# What the exercise asks:
Only the text should come through, so restate the listing exactly and drop its images.

# Task inputs:
* * * * * * * * *

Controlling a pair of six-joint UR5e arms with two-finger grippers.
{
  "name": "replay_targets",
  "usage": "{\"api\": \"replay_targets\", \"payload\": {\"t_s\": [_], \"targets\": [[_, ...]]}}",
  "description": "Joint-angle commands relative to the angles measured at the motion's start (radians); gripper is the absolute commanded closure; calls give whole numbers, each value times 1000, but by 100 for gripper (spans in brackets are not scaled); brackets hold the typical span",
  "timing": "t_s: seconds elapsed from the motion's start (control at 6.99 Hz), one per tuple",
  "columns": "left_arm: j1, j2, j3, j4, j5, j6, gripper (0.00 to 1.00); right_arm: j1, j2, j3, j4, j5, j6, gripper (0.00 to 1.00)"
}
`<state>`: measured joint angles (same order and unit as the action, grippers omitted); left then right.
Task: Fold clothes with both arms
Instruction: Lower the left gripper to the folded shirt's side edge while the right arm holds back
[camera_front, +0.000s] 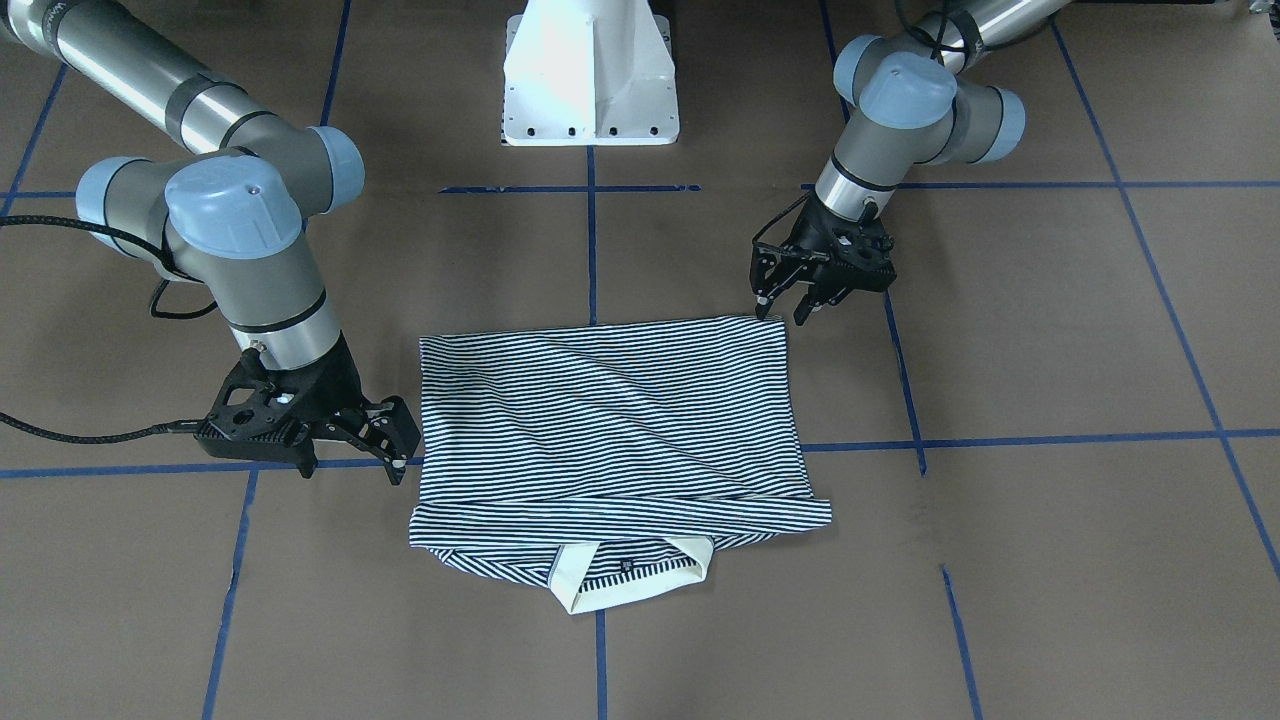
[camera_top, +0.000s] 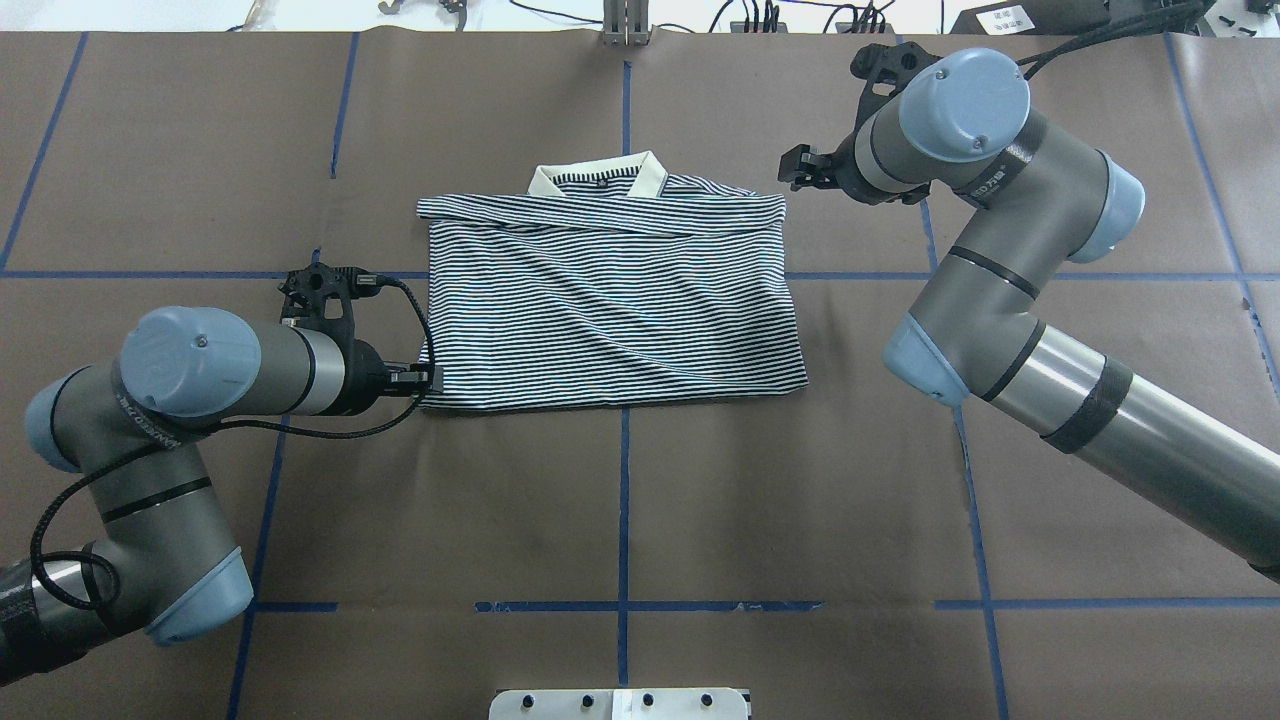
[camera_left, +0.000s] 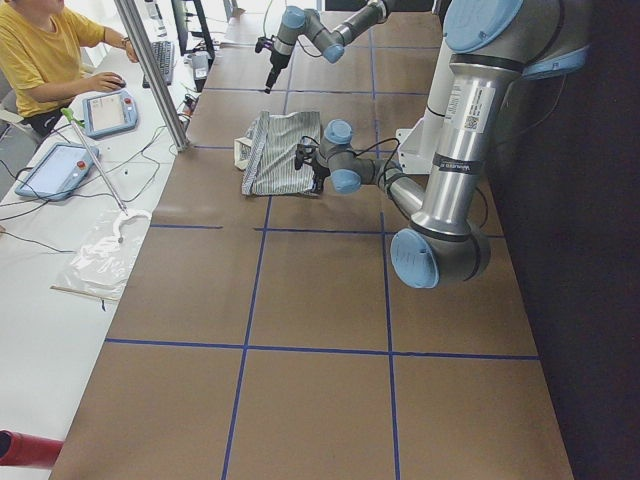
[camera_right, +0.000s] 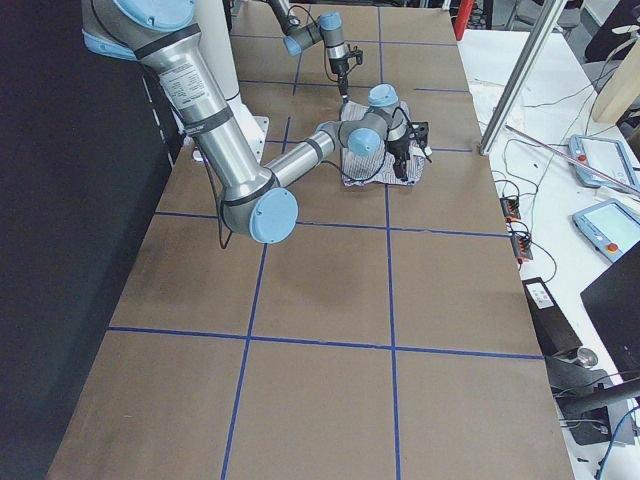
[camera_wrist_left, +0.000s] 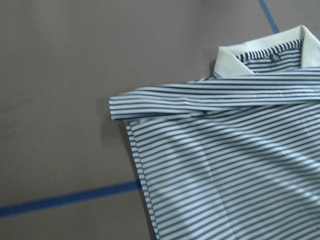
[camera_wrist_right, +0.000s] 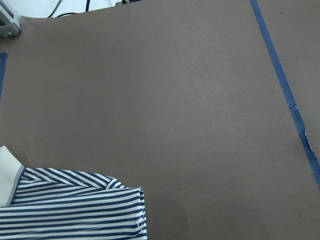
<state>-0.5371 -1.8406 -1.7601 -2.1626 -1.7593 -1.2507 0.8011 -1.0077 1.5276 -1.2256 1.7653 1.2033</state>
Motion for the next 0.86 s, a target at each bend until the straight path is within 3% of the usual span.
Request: {"api": "replay_targets", "payload": {"t_s": [0.0, 0.43, 0.72], "targets": [[6, 1, 4, 1, 4, -7, 42, 0, -8, 8, 0, -3, 2, 0], [32, -8, 27, 1, 24, -9, 43, 0, -15, 8, 0, -3, 2, 0], [34, -8, 28, 1, 33, -10, 51, 0, -18, 8, 0, -3, 1, 0]]}}
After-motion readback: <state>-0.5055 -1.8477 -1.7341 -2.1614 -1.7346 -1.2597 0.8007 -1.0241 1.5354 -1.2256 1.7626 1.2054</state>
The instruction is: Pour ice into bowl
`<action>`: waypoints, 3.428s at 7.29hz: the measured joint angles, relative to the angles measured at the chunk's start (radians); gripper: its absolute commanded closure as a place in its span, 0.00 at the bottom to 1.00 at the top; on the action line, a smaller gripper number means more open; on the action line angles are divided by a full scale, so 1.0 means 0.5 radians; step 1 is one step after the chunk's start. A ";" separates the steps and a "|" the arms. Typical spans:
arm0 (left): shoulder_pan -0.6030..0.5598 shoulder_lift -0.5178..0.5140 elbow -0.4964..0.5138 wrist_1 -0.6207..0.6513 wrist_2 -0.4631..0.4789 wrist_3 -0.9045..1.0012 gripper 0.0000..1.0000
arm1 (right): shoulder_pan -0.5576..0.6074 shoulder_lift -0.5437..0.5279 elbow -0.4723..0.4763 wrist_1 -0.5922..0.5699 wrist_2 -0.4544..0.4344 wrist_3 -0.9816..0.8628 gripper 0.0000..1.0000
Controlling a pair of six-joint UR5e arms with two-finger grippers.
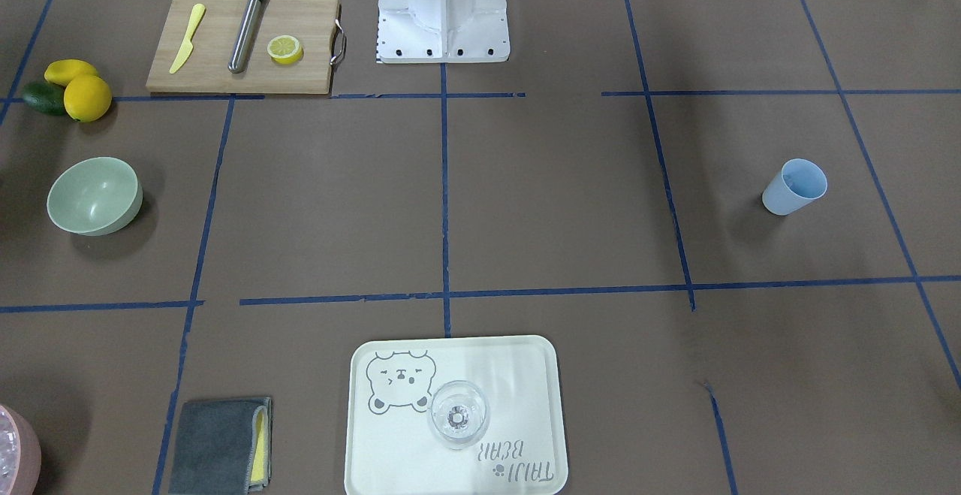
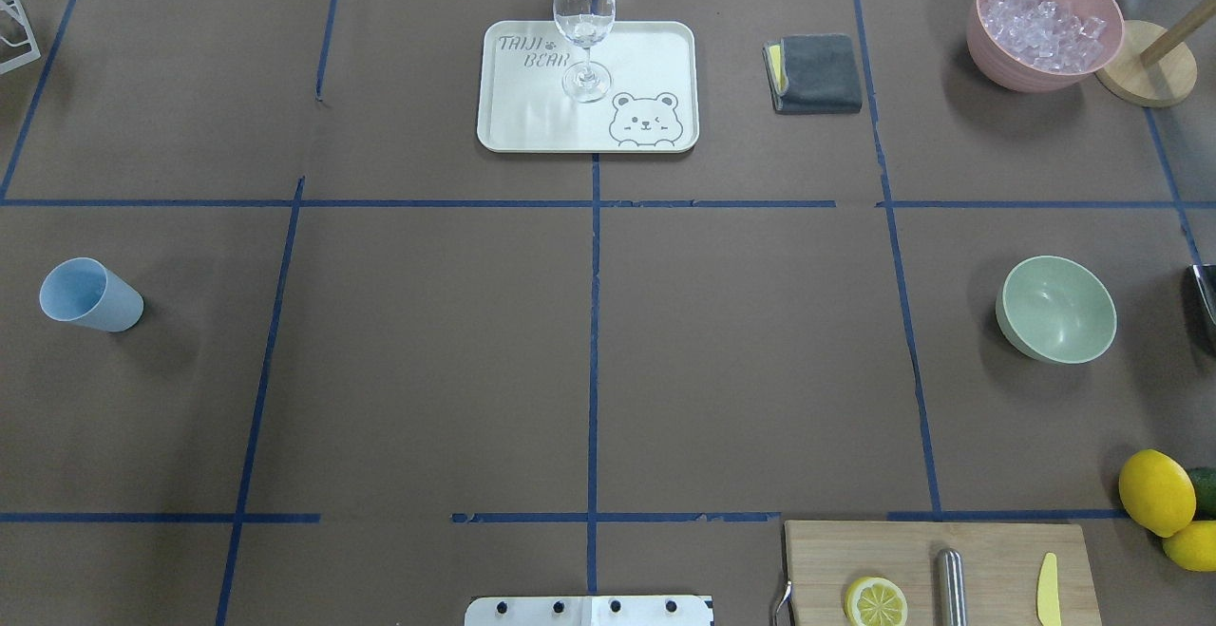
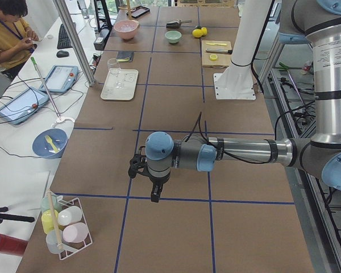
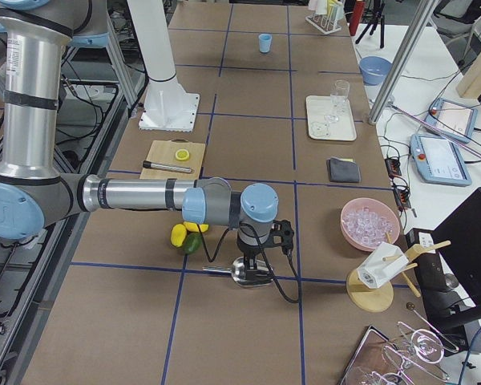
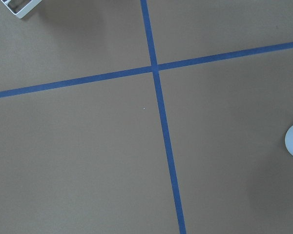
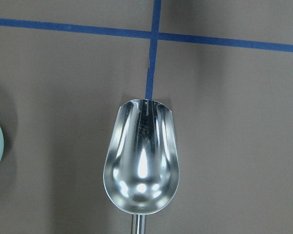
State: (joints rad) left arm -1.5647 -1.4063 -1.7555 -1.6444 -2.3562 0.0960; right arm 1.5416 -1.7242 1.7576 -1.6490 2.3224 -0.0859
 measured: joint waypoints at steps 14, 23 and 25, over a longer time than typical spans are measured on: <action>0.000 0.001 -0.008 -0.030 -0.025 0.001 0.00 | -0.462 0.022 0.148 1.139 0.115 0.556 0.00; 0.000 0.007 0.014 -0.037 -0.025 0.004 0.00 | -1.086 0.039 -0.122 1.285 -0.364 0.888 0.34; 0.000 0.009 0.012 -0.037 -0.025 0.004 0.00 | -1.125 0.046 -0.133 1.296 -0.434 0.879 1.00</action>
State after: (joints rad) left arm -1.5646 -1.4017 -1.7493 -1.6629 -2.3685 0.0982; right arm 0.9792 -1.7012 1.6908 -1.0009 2.1055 0.3538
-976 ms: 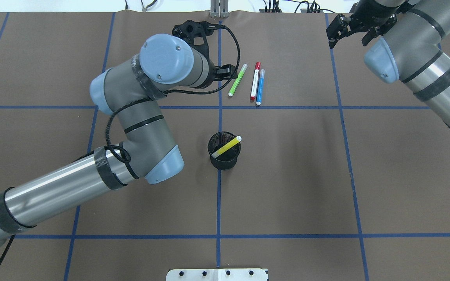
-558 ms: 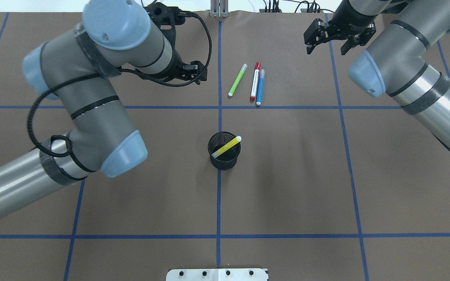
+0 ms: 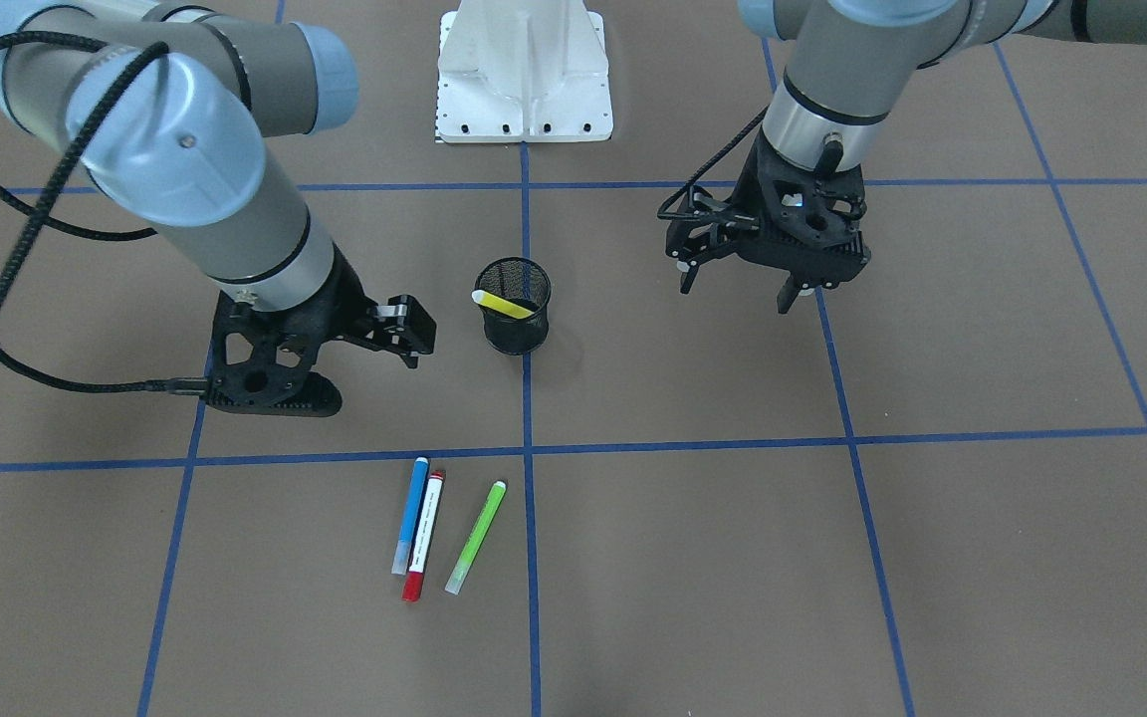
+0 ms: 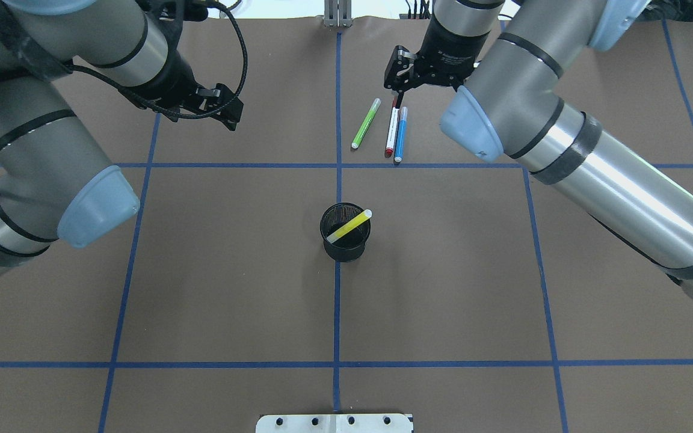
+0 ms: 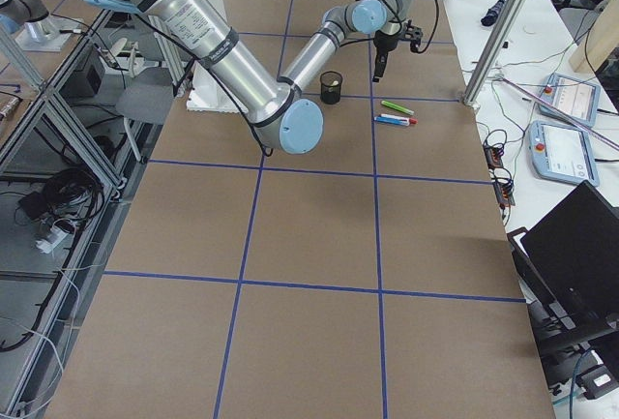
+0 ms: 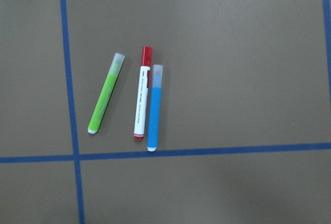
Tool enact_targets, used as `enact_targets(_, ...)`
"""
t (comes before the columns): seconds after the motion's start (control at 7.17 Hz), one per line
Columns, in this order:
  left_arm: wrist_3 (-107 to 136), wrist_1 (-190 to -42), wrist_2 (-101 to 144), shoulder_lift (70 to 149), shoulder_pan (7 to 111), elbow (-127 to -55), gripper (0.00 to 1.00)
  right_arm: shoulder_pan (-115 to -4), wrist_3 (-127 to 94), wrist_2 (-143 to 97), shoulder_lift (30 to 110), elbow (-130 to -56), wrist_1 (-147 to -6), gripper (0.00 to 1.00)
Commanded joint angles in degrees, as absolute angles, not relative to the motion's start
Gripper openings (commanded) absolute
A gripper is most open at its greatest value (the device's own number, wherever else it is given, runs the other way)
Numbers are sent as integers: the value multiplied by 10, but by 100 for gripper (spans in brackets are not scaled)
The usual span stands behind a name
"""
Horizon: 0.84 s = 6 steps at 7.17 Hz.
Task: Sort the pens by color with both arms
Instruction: 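Withdraw the left gripper while the right gripper moves over the pen cup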
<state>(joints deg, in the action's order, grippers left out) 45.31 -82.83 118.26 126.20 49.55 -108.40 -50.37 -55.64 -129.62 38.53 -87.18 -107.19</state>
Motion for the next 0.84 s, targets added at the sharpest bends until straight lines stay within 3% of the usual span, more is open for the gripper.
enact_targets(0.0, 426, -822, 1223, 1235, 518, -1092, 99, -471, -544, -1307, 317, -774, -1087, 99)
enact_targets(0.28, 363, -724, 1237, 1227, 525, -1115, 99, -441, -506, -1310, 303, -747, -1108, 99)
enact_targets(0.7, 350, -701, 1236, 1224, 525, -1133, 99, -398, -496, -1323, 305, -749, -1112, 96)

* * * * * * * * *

# Solution to this exercise:
Controlling a pair of six-joint UR5e arms with two-finger grippers.
{
  "name": "replay_targets",
  "usage": "{\"api\": \"replay_targets\", \"payload\": {\"t_s\": [_], \"targets\": [[_, ...]]}}",
  "description": "Joint-angle commands relative to the angles measured at the motion's start (radians); gripper is the absolute commanded closure; calls give whole numbers, each value times 1000, but by 100 for gripper (spans in brackets are not scaled); brackets hold the typical span",
  "timing": "t_s: seconds elapsed from the motion's start (control at 6.99 Hz), one per tuple",
  "columns": "left_arm: j1, j2, j3, j4, j5, j6, gripper (0.00 to 1.00); right_arm: j1, j2, j3, j4, j5, j6, gripper (0.00 to 1.00)"
}
`<state>`: measured joint angles (same order and unit as the action, grippers omitted); left then right.
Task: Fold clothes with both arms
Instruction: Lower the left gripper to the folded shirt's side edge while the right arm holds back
[camera_front, +0.000s] 
[camera_top, +0.000s] 
[camera_left, +0.000s] 
[camera_right, +0.000s] 
[camera_wrist_left, +0.000s] 
[camera_wrist_right, +0.000s] 
<state>-0.5371 -1.8406 -1.7601 -2.1626 -1.7593 -1.2507 0.8011 -1.0077 1.5276 -1.2256 1.7653 1.2033</state>
Motion for the next 0.86 s, a target at each bend until the straight path is within 3% of the usual span.
Request: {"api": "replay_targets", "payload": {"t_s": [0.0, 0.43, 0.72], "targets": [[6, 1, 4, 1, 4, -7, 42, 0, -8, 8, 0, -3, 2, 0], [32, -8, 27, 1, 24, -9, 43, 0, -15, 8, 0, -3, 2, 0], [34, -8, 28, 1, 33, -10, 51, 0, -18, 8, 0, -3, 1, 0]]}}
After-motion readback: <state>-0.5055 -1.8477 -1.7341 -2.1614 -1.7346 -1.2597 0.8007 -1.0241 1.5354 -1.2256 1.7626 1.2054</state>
The instruction is: Pour ice into bowl
`<action>`: waypoints, 3.428s at 7.29hz: the measured joint angles, relative to the angles measured at the chunk's start (radians); gripper: its absolute commanded closure as a place in its span, 0.00 at the bottom to 1.00 at the top; on the action line, a smaller gripper number means more open; on the action line angles are divided by a full scale, so 1.0 means 0.5 radians; step 1 is one step after the chunk's start. A ";" separates the steps and a "|" the arms. Typical spans:
arm0 (left): shoulder_pan -0.6030..0.5598 shoulder_lift -0.5178..0.5140 elbow -0.4964..0.5138 wrist_1 -0.6207..0.6513 wrist_2 -0.4631..0.4789 wrist_3 -0.9045..1.0012 gripper 0.0000..1.0000
arm1 (right): shoulder_pan -0.5576..0.6074 shoulder_lift -0.5437..0.5279 elbow -0.4723..0.4763 wrist_1 -0.5922..0.5699 wrist_2 -0.4544..0.4344 wrist_3 -0.9816..0.8628 gripper 0.0000..1.0000
Controlling a pair of six-joint UR5e arms with two-finger grippers.
State: (joints rad) left arm -1.5647 -1.4063 -1.7555 -1.6444 -2.3562 0.0960; right arm 1.5416 -1.7242 1.7576 -1.6490 2.3224 -0.0859
 measured: joint waypoints at steps 14, 23 and 25, over a longer time than typical spans are measured on: <action>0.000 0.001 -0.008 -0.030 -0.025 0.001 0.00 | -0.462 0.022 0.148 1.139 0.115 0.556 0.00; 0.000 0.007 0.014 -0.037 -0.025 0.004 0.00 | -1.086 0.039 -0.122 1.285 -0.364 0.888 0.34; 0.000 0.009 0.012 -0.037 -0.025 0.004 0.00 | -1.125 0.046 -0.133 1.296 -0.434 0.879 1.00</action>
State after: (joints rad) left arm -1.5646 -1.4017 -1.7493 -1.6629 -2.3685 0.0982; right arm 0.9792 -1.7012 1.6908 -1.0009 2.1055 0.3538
-976 ms: 
-558 ms: 
+0 ms: 
+0 ms: 
+0 ms: 
+0 ms: 
Tool enact_targets, used as `enact_targets(_, ...)`
"""
t (comes before the columns): seconds after the motion's start (control at 7.17 Hz), one per line
Columns, in this order:
  left_arm: wrist_3 (-107 to 136), wrist_1 (-190 to -42), wrist_2 (-101 to 144), shoulder_lift (70 to 149), shoulder_pan (7 to 111), elbow (-127 to -55), gripper (0.00 to 1.00)
  right_arm: shoulder_pan (-115 to -4), wrist_3 (-127 to 94), wrist_2 (-143 to 97), shoulder_lift (30 to 110), elbow (-130 to -56), wrist_1 (-147 to -6), gripper (0.00 to 1.00)
Commanded joint angles in degrees, as absolute angles, not relative to the motion's start
Gripper openings (commanded) absolute
A gripper is most open at its greatest value (the device's own number, wherever else it is given, runs the other way)
Numbers are sent as integers: the value multiplied by 10, but by 100 for gripper (spans in brackets are not scaled)
The usual span stands behind a name
"""
Horizon: 0.84 s = 6 steps at 7.17 Hz.
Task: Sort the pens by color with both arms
Instruction: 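Withdraw the left gripper while the right gripper moves over the pen cup
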<state>(joints deg, in the action's order, grippers left out) 45.31 -82.83 118.26 126.20 49.55 -108.40 -50.37 -55.64 -129.62 38.53 -87.18 -107.19</state>
Motion for the next 0.84 s, targets added at the sharpest bends until straight lines stay within 3% of the usual span, more is open for the gripper.
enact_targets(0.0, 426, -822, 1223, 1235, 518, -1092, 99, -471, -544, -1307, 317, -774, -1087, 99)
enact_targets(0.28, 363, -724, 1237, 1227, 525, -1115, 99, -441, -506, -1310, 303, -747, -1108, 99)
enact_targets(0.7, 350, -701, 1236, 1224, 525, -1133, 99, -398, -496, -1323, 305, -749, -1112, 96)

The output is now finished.